▸ **Exercise details**: Nothing below is to be printed except the lines between the line holding "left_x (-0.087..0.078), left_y" and the line holding "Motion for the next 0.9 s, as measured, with", inclusive, each exactly as it appears.

▸ **Records for processing**:
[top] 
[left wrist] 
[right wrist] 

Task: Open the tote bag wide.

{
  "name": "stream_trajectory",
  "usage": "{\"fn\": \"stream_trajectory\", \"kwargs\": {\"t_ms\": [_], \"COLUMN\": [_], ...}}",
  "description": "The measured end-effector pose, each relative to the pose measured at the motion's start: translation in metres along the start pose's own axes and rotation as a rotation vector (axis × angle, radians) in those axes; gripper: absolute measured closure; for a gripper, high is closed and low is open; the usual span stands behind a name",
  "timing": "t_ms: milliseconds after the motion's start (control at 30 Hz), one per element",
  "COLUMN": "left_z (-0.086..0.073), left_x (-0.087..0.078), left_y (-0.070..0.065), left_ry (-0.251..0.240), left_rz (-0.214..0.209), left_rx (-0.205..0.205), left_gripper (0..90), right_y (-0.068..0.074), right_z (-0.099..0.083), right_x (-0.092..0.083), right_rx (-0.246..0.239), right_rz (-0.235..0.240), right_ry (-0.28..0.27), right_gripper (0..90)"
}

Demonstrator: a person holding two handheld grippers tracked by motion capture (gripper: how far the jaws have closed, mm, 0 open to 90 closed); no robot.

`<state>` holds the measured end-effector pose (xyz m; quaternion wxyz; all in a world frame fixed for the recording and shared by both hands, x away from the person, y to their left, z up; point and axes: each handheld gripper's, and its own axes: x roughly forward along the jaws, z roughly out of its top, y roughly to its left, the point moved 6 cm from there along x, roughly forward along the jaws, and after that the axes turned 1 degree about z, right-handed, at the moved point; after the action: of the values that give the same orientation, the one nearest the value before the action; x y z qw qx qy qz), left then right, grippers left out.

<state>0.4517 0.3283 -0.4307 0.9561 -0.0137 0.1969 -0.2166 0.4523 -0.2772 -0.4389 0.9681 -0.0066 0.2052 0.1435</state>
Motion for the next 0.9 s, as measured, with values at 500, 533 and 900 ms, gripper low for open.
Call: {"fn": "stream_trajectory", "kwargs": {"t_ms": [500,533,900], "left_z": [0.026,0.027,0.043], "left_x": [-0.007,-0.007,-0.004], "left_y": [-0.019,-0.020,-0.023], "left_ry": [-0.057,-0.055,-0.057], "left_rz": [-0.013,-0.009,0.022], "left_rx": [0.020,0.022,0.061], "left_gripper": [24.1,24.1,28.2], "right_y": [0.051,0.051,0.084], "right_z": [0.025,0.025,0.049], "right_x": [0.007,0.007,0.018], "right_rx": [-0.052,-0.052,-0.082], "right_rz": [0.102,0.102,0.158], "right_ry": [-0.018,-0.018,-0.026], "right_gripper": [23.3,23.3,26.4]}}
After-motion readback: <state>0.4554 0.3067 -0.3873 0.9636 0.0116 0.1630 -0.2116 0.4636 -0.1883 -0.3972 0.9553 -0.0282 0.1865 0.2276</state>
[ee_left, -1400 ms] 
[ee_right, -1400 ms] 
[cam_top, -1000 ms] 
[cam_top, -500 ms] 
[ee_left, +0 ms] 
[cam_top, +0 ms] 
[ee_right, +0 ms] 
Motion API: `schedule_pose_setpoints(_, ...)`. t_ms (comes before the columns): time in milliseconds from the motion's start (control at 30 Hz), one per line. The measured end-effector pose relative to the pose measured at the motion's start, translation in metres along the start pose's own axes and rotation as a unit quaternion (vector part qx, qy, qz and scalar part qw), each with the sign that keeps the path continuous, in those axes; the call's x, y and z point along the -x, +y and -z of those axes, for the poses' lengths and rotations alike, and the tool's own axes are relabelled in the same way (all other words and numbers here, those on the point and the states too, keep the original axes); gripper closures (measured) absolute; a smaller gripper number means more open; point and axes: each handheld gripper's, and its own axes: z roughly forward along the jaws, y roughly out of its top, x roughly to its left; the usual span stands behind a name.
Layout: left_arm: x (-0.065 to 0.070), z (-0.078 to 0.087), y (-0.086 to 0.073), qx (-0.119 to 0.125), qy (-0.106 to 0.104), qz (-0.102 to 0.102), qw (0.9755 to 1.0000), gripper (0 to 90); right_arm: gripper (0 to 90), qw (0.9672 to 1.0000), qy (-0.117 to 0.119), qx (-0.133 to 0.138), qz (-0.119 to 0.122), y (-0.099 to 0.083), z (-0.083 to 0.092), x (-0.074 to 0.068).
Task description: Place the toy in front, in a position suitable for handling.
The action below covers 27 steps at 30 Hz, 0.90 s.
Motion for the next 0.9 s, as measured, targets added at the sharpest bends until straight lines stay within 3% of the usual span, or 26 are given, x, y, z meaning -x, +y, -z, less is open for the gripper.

▸ **Answer to this problem**:
  "COLUMN": "left_z (-0.086..0.073), left_x (-0.087..0.078), left_y (-0.070..0.065), left_ry (-0.251..0.240), left_rz (-0.214..0.209), left_rx (-0.205..0.205), left_gripper (0..90), right_y (-0.068..0.074), right_z (-0.099..0.083), right_x (-0.092..0.083), right_rx (-0.246..0.239), right_rz (-0.235..0.240), right_ry (-0.28..0.27), right_gripper (0..90)"
}

Demonstrator: a person holding two handheld grippers tracked by motion capture (gripper: how far the jaws have closed, mm, 0 open to 90 closed); no robot.

`<state>` holds the measured end-effector pose (xyz m; quaternion wxyz; all in a world frame fixed for the recording and shared by both hands, x away from the person, y to their left, z up; point and axes: each handheld gripper's, and its own axes: x roughly forward along the jaws, z roughly out of its top, y roughly to its left, the point moved 6 cm from there along x, roughly forward along the jaws, and after that the axes turned 1 degree about z, right-handed, at the moved point; after the action: of the values that give the same orientation, the one nearest the value before the action; x y z qw qx qy qz), left then right, grippers left out.

<state>0.4517 0.3283 -0.4307 0.9561 -0.0137 0.1969 -0.2166 0.4523 -0.2772 -0.4389 0.9681 -0.0066 0.2052 0.1435</state>
Motion for the next 0.9 s, as measured, with values at 500, 533 and 900 ms, gripper low for open.

There's no more to the answer.